RU2056511C1 - Synchronous two-rotor piston engine - Google Patents

Abstract

FIELD: manufacture of engines. SUBSTANCE: engine consists of two identical units arranged in one housing symmetrically relative to its center of masses; thermodynamic processes run in this housing in synchronism. Unit has housing, two cylindrical rotors-pistons with rigidly connected dampers, central cylindrical hinge with slot, two peripheral hinges with slots in which dampers articulated with rotors move, two eccentric shafts with balance beams and intermediate shaft on which external matching gears are fitted. Located in housing symmetrically to central hinge are two identical cylinders in which sliding rotors-pistons roll; dampers of these pistons are received by slot of central hinge; unit is also provided with two combustion chambers, two seats for peripheral hinges and two mixing chambers. Central hinge is provided with passages to bring combustion chambers in communication simultaneously with supercharging-compression chambers and expansion-exhaust chambers separated by dampers. Dampers articulated with rotors are provided with passages to regulate supply of mixture from mixing chambers to supercharging-compression chambers. In the course of compression of combustible mixture, each combustion chamber is brought in communication with supercharging-compression chamber of one cylinder and in the course of expansion of gases, each combustion chamber is brought in communication with expansion- exhaust chamber of other cylinder. During rotation of shafts, rotors-pistons divide chambers of housing together with their dampers into compartement of varying volume where thermodynamic processes which ensure operation of engine run. EFFECT: enhanced reliability. 2 cl, 10 dwg

Description

 The invention relates to the field of engine manufacturing.

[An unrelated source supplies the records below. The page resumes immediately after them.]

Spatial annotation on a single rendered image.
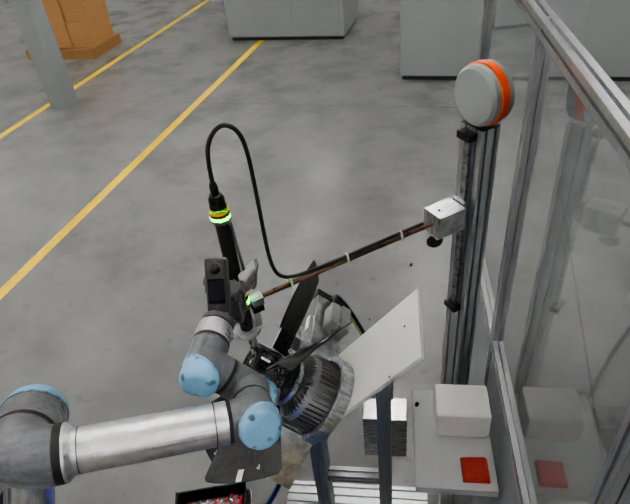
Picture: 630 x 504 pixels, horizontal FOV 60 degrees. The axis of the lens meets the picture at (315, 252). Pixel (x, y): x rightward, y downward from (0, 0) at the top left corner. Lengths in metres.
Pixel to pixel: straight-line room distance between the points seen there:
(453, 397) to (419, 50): 5.30
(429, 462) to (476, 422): 0.19
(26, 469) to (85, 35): 8.69
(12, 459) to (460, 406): 1.28
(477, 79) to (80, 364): 2.93
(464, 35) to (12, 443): 6.15
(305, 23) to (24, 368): 6.29
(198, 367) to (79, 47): 8.71
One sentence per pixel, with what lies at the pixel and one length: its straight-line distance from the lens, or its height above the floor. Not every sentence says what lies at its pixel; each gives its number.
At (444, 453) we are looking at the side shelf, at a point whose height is 0.86.
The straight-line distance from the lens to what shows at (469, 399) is 1.86.
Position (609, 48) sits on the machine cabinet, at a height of 0.36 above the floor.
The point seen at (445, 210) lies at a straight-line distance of 1.55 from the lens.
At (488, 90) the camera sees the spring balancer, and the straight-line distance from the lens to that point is 1.41.
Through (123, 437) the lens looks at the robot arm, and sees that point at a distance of 0.98.
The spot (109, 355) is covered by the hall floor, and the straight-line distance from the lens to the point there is 3.65.
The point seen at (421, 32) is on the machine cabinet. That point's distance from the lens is 6.66.
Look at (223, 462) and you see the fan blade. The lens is 1.53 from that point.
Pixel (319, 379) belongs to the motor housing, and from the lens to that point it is 1.63.
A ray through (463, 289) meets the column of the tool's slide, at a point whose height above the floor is 1.26.
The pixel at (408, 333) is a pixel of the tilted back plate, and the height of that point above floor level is 1.33.
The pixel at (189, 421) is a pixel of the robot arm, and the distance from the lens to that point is 0.98.
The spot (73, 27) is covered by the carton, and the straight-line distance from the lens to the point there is 9.50.
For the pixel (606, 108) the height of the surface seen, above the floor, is 2.05.
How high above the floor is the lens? 2.44
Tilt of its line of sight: 38 degrees down
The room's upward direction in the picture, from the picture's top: 7 degrees counter-clockwise

 The closest technical solution to the technical nature and the achieved result, adopted as a prototype, is a rotary engine containing a fixed housing with intake and exhaust channels and a cavity formed by at least two symmetrically located cylindrical surfaces, two combustion chambers and centrally symmetrical placed in the cavity rotors with shafts and balances, dividers and a cylindrical spool with bypass channels, kinematically connected to each other and the body, with the possibility the formation of four variable volumes: two mixing compression inlet and two exhaust expansion, and the channels in the cylindrical spool are arranged with the possibility of sequential communication of each combustion chamber with the corresponding volume of the intake-compression and expansion of the release.

 A disadvantage of the known technical solution is the complexity of the profile of the working bodies, which complicates the technology of their manufacture, the shallow depth of the interface zone of the working surfaces, incomplete combustion of fuel and strong toxicity of exhaust gases, inefficient radial compaction, low durability of the working bodies.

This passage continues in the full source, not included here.